Your task ::
Could you retype all of the records exactly, leaving out every picture?
-------- Excerpted data
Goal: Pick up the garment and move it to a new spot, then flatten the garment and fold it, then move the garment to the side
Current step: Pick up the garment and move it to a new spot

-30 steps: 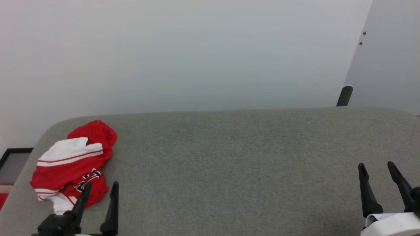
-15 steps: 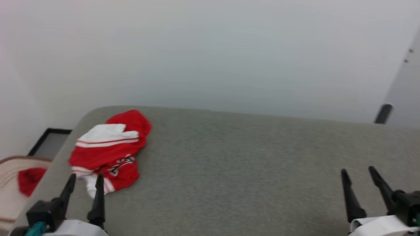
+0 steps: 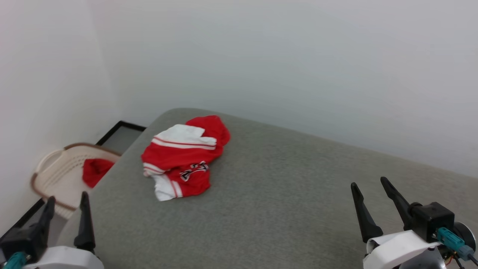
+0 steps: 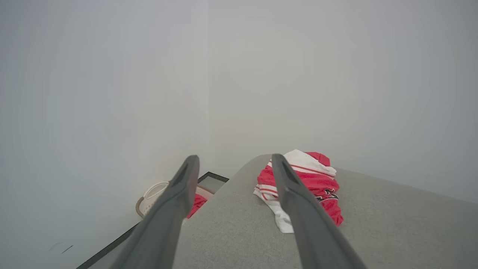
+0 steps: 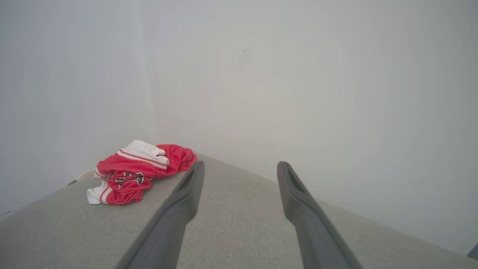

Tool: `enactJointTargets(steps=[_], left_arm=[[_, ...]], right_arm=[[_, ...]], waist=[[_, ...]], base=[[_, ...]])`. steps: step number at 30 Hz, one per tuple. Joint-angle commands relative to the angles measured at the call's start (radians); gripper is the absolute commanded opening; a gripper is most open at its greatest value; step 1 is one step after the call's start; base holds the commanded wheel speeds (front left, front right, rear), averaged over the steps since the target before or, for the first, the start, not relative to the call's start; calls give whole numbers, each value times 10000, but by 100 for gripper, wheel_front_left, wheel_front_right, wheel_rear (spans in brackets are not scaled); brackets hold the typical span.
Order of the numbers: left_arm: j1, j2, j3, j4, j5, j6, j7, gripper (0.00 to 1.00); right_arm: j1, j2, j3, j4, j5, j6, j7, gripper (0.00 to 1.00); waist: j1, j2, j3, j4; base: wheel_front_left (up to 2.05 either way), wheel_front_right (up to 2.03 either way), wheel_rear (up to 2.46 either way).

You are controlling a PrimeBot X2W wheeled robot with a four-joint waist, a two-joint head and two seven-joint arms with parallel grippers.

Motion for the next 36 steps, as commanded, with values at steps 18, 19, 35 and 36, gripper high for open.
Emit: enactJointTargets(steps=[18, 19, 35, 36], left_arm=[[-1716, 576, 51, -141, -1181, -383, 2038, 100], [-1974, 651, 87, -92, -1297, -413, 2284, 100], [-7392, 1927, -298, 1915, -2920, -805, 6647, 100], [-7641, 1974, -362, 2115, -2955, -817, 6876, 100]], right_arm=[[-282, -534, -39, -456, -145, 4, 533, 100], [-378, -634, -23, -597, -141, 3, 635, 100], [-1794, -1586, -340, -2041, 34, 3, 1178, 100], [-1854, -1610, -354, -2078, 43, 3, 1165, 100]], waist=[[0, 0, 1462, -385], [0, 0, 1724, -556], [0, 0, 5272, -2476], [0, 0, 5409, -2551]], base=[[0, 0, 0], [0, 0, 0], [0, 0, 0], [0, 0, 0]])
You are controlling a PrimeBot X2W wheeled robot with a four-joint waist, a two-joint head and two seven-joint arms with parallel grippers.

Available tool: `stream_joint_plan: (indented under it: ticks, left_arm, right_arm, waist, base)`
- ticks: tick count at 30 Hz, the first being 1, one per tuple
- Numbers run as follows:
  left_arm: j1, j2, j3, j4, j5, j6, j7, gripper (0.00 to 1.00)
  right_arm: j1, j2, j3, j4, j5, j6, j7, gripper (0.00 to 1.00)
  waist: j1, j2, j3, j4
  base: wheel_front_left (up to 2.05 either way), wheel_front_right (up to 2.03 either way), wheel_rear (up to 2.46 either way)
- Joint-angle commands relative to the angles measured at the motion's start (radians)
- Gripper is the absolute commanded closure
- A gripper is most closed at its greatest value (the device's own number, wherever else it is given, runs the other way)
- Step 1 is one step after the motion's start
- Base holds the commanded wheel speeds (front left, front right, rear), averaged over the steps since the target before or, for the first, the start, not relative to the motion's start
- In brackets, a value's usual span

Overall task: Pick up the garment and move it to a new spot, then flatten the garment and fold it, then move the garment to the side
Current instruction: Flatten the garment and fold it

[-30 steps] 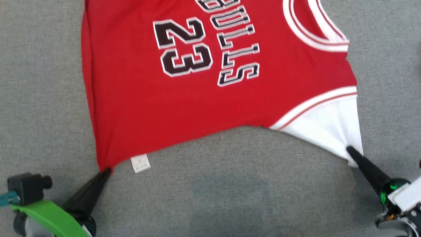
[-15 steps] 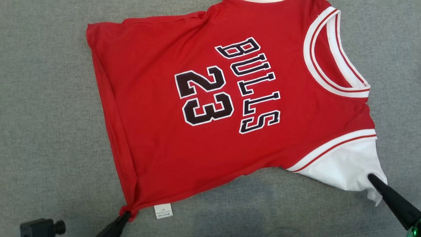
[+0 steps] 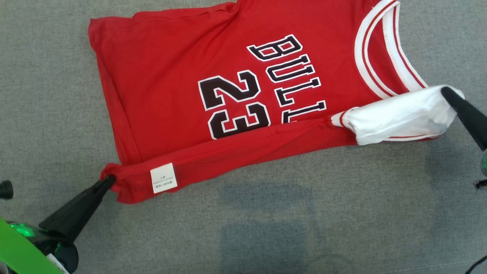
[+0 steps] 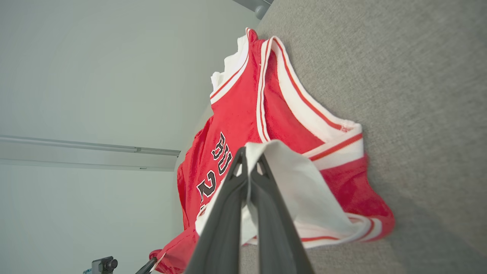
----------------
Written reply ::
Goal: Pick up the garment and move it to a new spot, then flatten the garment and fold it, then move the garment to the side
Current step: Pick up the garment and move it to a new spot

-30 steps: 
-15 steps: 
+0 steps: 
+0 steps: 
+0 steps: 

Tool: `enactJointTargets(steps=[_], left_arm=[[_, ...]], right_arm=[[_, ...]], waist=[[_, ...]], base=[[_, ...]])`. steps: step number at 30 Hz, one per tuple. Joint-angle commands relative to the angles measured at the call's start (radians); gripper is the absolute commanded opening; a gripper is most open at its greatest value; step 1 is one step after the call's start; base holds the commanded wheel speeds (front left, front right, rear), averaged over the steps since the target before or, for the first, the start, not relative to the call's start; calls give whole numbers, each value times 10000, but by 100 for gripper, wheel_front_left, wheel_front_right, wheel_rear (spans in brackets are not scaled); brackets hold the typical span.
Order of the numbers: left_arm: j1, j2, j3, j4, j5, j6, j7, gripper (0.00 to 1.00); right_arm: j1, j2, j3, j4, j5, j6, j7, gripper (0.00 to 1.00); waist: j1, j2, j3, j4; base: wheel_front_left (up to 2.05 either way), wheel_front_right (up to 2.03 either way), wheel_rear (up to 2.46 either way).

You are controlling a PrimeBot X2W wheeled robot with a four-joint waist, a two-joint head and two seven-joint arms with parallel grippers.

Motion for the next 36 steps, as commanded, with values at steps 18, 19, 35 and 36, gripper high for open.
Emit: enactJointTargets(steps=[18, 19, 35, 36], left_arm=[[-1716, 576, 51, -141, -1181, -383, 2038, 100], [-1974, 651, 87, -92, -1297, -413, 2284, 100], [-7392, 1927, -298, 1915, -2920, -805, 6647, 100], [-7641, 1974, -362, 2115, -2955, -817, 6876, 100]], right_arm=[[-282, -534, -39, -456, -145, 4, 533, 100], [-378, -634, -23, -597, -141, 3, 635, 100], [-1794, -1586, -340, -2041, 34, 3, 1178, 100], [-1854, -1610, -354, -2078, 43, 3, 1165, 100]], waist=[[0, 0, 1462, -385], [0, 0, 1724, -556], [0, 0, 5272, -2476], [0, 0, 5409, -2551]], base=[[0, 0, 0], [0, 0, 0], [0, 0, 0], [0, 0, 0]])
You are controlling a PrimeBot X2W wheeled robot with a four-joint waist, a two-joint head and two seven-joint arms with parallel grippers.

Available tool: `stream_joint_plan: (indented under it: ticks, left_arm, right_arm, waist, base)`
- ticks: tick count at 30 Hz, the first being 1, one per tuple
- Numbers run as follows:
  left_arm: j1, j2, j3, j4, j5, j6, j7, gripper (0.00 to 1.00)
  right_arm: j1, j2, j3, j4, j5, j6, j7, gripper (0.00 to 1.00)
  waist: j1, j2, j3, j4
  base: wheel_front_left (up to 2.05 either way), wheel_front_right (up to 2.03 either way), wheel_rear (up to 2.46 either way)
- Joint-angle commands relative to the angles measured at the motion's start (radians)
- Gripper is the absolute commanded closure
- A gripper is most closed at its greatest value (the device's own number, wherever else it is given, runs the other way)
- Step 1 is one step after the motion's start
- Base holds the commanded wheel speeds (front left, front right, rear), averaged over the steps since the target before or, for the first, the start, not relative to the motion's start
- In brackets, a value's usual span

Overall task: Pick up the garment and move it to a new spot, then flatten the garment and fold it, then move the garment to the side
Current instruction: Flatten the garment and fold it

[-30 steps] 
[-15 steps] 
[+0 steps] 
[+0 steps] 

What the exercise required has been answered in full.